The Arc de Triomphe has seen parades, protests and tourists galore, but never before has the war monument in Paris been wrapped in silver and blue recyclable polypropylene fabric.
That is what's happening in a posthumous art installation designed by artists Christo and Jeanne-Claude as the façade on the Champs-Elysee side of the Napoleon-era arch was wrapped on September 12.
The idea for "L'Arc de Triomphe, Wrapped," was formed in 1961, when Christo and Jeanne-Claude lived in Paris.
Jeanne-Claude died in 2009, and in spite of Christo's death in May 2020, the project carried on.
The 14 million-euro (US$16.4 million) project is being self-financed through the sale of Christo's preparatory studies, drawings, scale models, and other pieces of work, said Christo's nephew Vladimir Yavachev.

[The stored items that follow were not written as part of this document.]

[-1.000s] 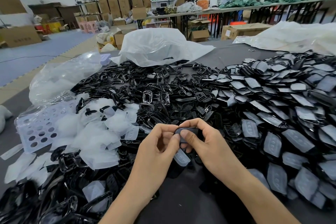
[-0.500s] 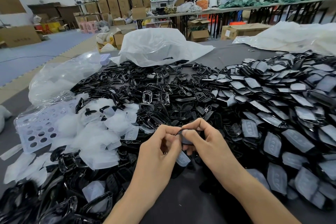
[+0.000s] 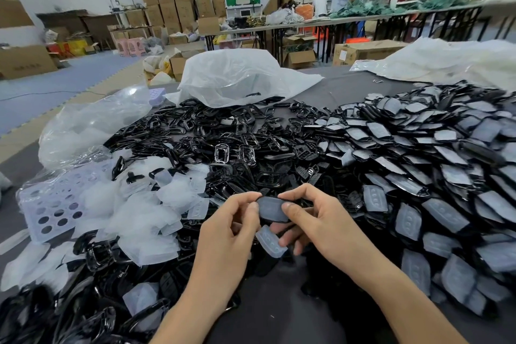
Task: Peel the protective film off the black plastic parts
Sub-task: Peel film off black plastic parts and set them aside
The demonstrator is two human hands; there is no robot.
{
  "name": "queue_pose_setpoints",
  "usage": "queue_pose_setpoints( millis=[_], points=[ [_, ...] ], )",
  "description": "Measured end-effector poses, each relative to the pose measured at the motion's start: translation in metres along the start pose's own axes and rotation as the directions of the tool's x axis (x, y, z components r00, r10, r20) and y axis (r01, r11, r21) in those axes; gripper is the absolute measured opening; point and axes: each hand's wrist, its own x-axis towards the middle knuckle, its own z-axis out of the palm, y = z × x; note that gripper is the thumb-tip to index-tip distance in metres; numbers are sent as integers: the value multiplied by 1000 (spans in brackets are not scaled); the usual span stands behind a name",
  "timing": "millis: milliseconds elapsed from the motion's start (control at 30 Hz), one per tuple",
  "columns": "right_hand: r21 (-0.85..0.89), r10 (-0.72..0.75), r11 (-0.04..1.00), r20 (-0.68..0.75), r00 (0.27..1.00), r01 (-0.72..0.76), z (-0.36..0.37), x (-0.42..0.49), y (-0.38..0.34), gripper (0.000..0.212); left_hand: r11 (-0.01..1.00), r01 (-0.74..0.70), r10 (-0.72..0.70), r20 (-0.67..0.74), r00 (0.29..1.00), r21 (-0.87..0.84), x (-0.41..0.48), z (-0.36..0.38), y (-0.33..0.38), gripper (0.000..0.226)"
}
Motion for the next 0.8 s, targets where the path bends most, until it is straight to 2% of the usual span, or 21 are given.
queue_pose_setpoints(
  millis=[67, 133, 200, 267, 333, 367, 433, 467, 533, 600, 633, 733, 800],
  points=[
    [-25, -25, 999, -81, 996, 23, -8, -2, -9, 9, 997, -39, 39, 6, 999, 68, -1, -2, 0, 20],
    [12, -124, 991, -298, 946, 133, -32, 0, -29, 14, 985, -84, 83, 13, 996, 149, -3, -4, -1, 30],
    [19, -241, 954, -551, 799, 300, -65, 3, -56, 22, 946, -137, 146, -9, 989, 292, -1, -8, -5, 32],
    [-7, -259, 934, -702, 664, 358, -92, 5, -76, 53, 885, -162, 206, -54, 977, 437, 3, -12, -10, 32],
    [-13, -222, 946, -753, 619, 324, -103, 5, -82, 75, 823, -164, 262, -108, 959, 544, 10, -20, -16, 28],
    [-37, -217, 957, -747, 628, 287, -99, 5, -80, 75, 769, -157, 297, -128, 946, 620, 14, -25, -20, 25],
    [-135, -257, 965, -675, 692, 227, -80, 3, -68, 69, 624, -79, 319, -161, 934, 777, 24, -37, -30, 30],
    [-206, -283, 959, -622, 730, 197, -66, 2, -61, 64, 567, -28, 286, -165, 944, 824, 30, -43, -35, 35],
    [-402, -344, 905, -493, 799, 142, -35, 3, -42, 57, 515, 45, 133, -131, 982, 856, 38, -50, -42, 48],
    [-604, -401, 786, -335, 853, 132, -9, 4, -22, 55, 503, 69, -3, -79, 997, 862, 42, -54, -45, 51],
    [-690, -413, 711, -251, 875, 138, 0, 5, -13, 54, 508, 62, -27, -56, 998, 859, 43, -54, -46, 48],
    [-852, -353, 495, -17, 935, 171, 15, 5, 6, 52, 512, -6, -1, 8, 1000, 859, 42, -52, -44, 41],
    [-921, -301, 335, 98, 949, 201, 16, 7, 13, 50, 537, -61, 26, 56, 998, 841, 38, -50, -44, 36]
  ],
)
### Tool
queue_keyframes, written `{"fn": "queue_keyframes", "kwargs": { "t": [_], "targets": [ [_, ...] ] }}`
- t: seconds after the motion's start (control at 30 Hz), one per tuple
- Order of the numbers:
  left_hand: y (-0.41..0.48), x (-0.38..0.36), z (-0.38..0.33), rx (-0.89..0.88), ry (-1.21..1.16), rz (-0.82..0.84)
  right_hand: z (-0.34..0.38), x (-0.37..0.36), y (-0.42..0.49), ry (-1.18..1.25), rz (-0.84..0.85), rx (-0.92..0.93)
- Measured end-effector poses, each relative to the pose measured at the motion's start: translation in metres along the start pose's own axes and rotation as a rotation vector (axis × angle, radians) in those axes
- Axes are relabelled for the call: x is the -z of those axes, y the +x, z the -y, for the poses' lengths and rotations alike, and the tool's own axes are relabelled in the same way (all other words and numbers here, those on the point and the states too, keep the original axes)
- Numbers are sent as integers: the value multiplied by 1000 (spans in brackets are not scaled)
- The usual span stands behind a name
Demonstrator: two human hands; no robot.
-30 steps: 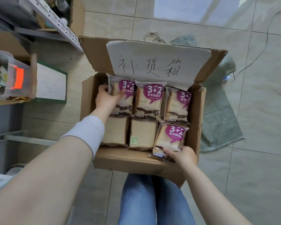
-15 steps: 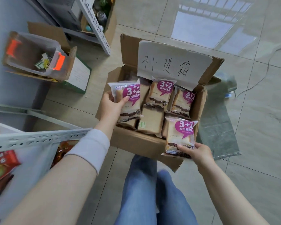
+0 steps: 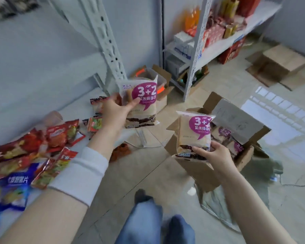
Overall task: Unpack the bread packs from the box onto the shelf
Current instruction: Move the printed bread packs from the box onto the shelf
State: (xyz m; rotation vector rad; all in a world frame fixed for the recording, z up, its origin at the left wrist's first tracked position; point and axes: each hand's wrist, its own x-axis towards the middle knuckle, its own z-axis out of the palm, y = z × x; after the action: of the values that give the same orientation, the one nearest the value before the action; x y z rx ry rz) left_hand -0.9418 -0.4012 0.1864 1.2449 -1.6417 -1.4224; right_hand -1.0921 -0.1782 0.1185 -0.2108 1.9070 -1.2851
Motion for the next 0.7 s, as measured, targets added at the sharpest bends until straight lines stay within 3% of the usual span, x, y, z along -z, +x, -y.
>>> {"fn": "queue_keyframes", "kwargs": {
  "t": [0.2, 0.4, 0.7],
  "targets": [
    [5, 164, -70, -159, -99, -213, 115, -123, -30, -41, 232, 271],
    [51, 314, -75, -217, -94, -393, 201, -290, -28, -68, 367, 459],
    [195, 383, -64, -209, -133, -480, 302, -432, 64, -137, 355, 577]
  ]
}}
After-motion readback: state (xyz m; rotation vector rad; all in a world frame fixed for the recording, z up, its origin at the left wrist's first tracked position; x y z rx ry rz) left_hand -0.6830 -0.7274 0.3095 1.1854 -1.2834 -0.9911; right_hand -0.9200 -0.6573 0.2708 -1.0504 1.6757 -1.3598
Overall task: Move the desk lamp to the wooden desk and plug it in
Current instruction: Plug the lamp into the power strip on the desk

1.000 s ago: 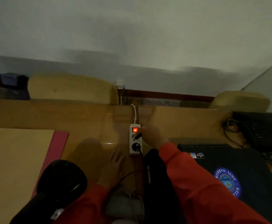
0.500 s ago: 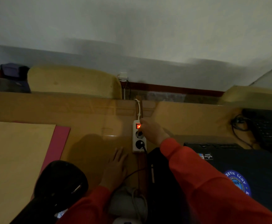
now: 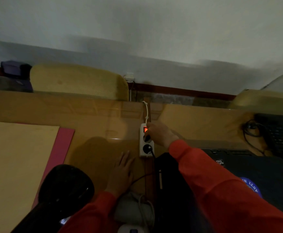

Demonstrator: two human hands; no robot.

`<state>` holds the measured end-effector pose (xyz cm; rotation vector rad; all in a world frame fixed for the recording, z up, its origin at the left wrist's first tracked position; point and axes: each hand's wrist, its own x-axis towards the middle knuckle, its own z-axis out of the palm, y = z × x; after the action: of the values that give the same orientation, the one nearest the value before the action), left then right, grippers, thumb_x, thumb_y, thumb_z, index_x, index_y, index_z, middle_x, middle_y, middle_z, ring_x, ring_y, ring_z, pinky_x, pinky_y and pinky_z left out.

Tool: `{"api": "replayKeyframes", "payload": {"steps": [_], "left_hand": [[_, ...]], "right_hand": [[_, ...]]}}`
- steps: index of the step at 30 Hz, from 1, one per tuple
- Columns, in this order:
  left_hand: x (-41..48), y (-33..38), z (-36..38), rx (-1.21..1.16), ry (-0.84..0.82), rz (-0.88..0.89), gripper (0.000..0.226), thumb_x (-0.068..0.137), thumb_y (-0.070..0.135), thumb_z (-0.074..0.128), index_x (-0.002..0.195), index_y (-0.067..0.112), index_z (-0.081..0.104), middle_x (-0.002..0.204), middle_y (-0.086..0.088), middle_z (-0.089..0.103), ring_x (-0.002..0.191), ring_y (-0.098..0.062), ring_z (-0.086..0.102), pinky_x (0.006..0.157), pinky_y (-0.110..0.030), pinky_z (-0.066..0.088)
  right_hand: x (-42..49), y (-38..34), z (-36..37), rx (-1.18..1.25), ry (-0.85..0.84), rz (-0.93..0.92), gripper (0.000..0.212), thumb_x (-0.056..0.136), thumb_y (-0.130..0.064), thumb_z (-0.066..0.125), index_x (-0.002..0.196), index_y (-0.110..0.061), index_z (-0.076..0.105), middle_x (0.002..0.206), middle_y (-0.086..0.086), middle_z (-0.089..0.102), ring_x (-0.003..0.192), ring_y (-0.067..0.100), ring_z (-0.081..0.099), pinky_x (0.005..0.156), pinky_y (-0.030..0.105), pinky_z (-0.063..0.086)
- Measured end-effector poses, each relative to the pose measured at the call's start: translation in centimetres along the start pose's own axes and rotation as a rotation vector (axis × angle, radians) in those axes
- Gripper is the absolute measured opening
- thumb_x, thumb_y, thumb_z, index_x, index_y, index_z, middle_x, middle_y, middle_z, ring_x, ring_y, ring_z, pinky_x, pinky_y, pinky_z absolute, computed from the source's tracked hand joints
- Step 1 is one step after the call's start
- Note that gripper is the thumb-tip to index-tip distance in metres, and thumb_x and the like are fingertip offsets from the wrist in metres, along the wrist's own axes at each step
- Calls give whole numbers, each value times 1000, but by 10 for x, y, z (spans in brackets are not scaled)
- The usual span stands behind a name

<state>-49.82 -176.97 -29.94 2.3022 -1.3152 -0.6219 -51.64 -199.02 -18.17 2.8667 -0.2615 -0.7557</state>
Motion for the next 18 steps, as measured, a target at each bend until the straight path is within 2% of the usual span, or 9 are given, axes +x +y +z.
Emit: {"api": "replayKeyframes", "payload": {"steps": [5, 11, 15, 18], "left_hand": [[0, -1, 1, -12, -7, -17, 60, 88, 18, 50, 144, 21, 30, 161, -3, 6, 148, -22, -3, 119, -38, 24], [0, 0, -2, 4, -46, -26, 60, 89, 19, 47, 145, 23, 26, 161, -1, 4, 148, -22, -4, 119, -41, 23], [2, 4, -9, 55, -91, -26, 63, 88, 20, 49, 146, 23, 24, 161, -2, 2, 148, -23, -4, 121, -39, 17], [1, 8, -19, 61, -120, -24, 59, 88, 20, 51, 143, 21, 31, 161, -3, 9, 148, -24, 5, 118, -41, 24]], "right_hand": [[-1, -10, 9, -91, 2, -11, 35, 93, -8, 50, 125, -20, 57, 126, 9, 48, 96, 23, 58, 79, 36, 53], [3, -11, 10, 6, -38, 14, 35, 93, -7, 50, 125, -17, 58, 129, 12, 47, 107, 28, 56, 89, 40, 53], [-3, -12, 4, 69, -17, 45, 33, 94, -6, 48, 125, -13, 58, 129, 13, 50, 109, 28, 56, 91, 39, 52], [-12, -16, -1, 143, 3, 94, 34, 94, -4, 47, 125, -11, 58, 129, 14, 54, 112, 29, 57, 92, 40, 52]]}}
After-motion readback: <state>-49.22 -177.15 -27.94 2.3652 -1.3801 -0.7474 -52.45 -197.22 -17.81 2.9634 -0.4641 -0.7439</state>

Visitors to the foot of the Arc de Triomphe during the installation, scheduled for September 18 to October 3, will be able to touch the fabric, and those climbing to the top will step on it when they reach the roof terrace, as intended by the artists.
Born in Bulgaria in 1935, Christo Vladimirov Javacheff met Jeanne-Claude Denat de Guillebon, born in Morocco on the exact same day as him, in Paris in 1958.
The artists were known for elaborate, temporary creations that involved blanketing familiar public places with fabric, such as Berlin's Reichstag and Paris' Pont Neuf bridge, and creating giant site-specific installations, such as a series of 7,503 gates in New York City's Central Park and the 24.5-mile "Running Fence" in California.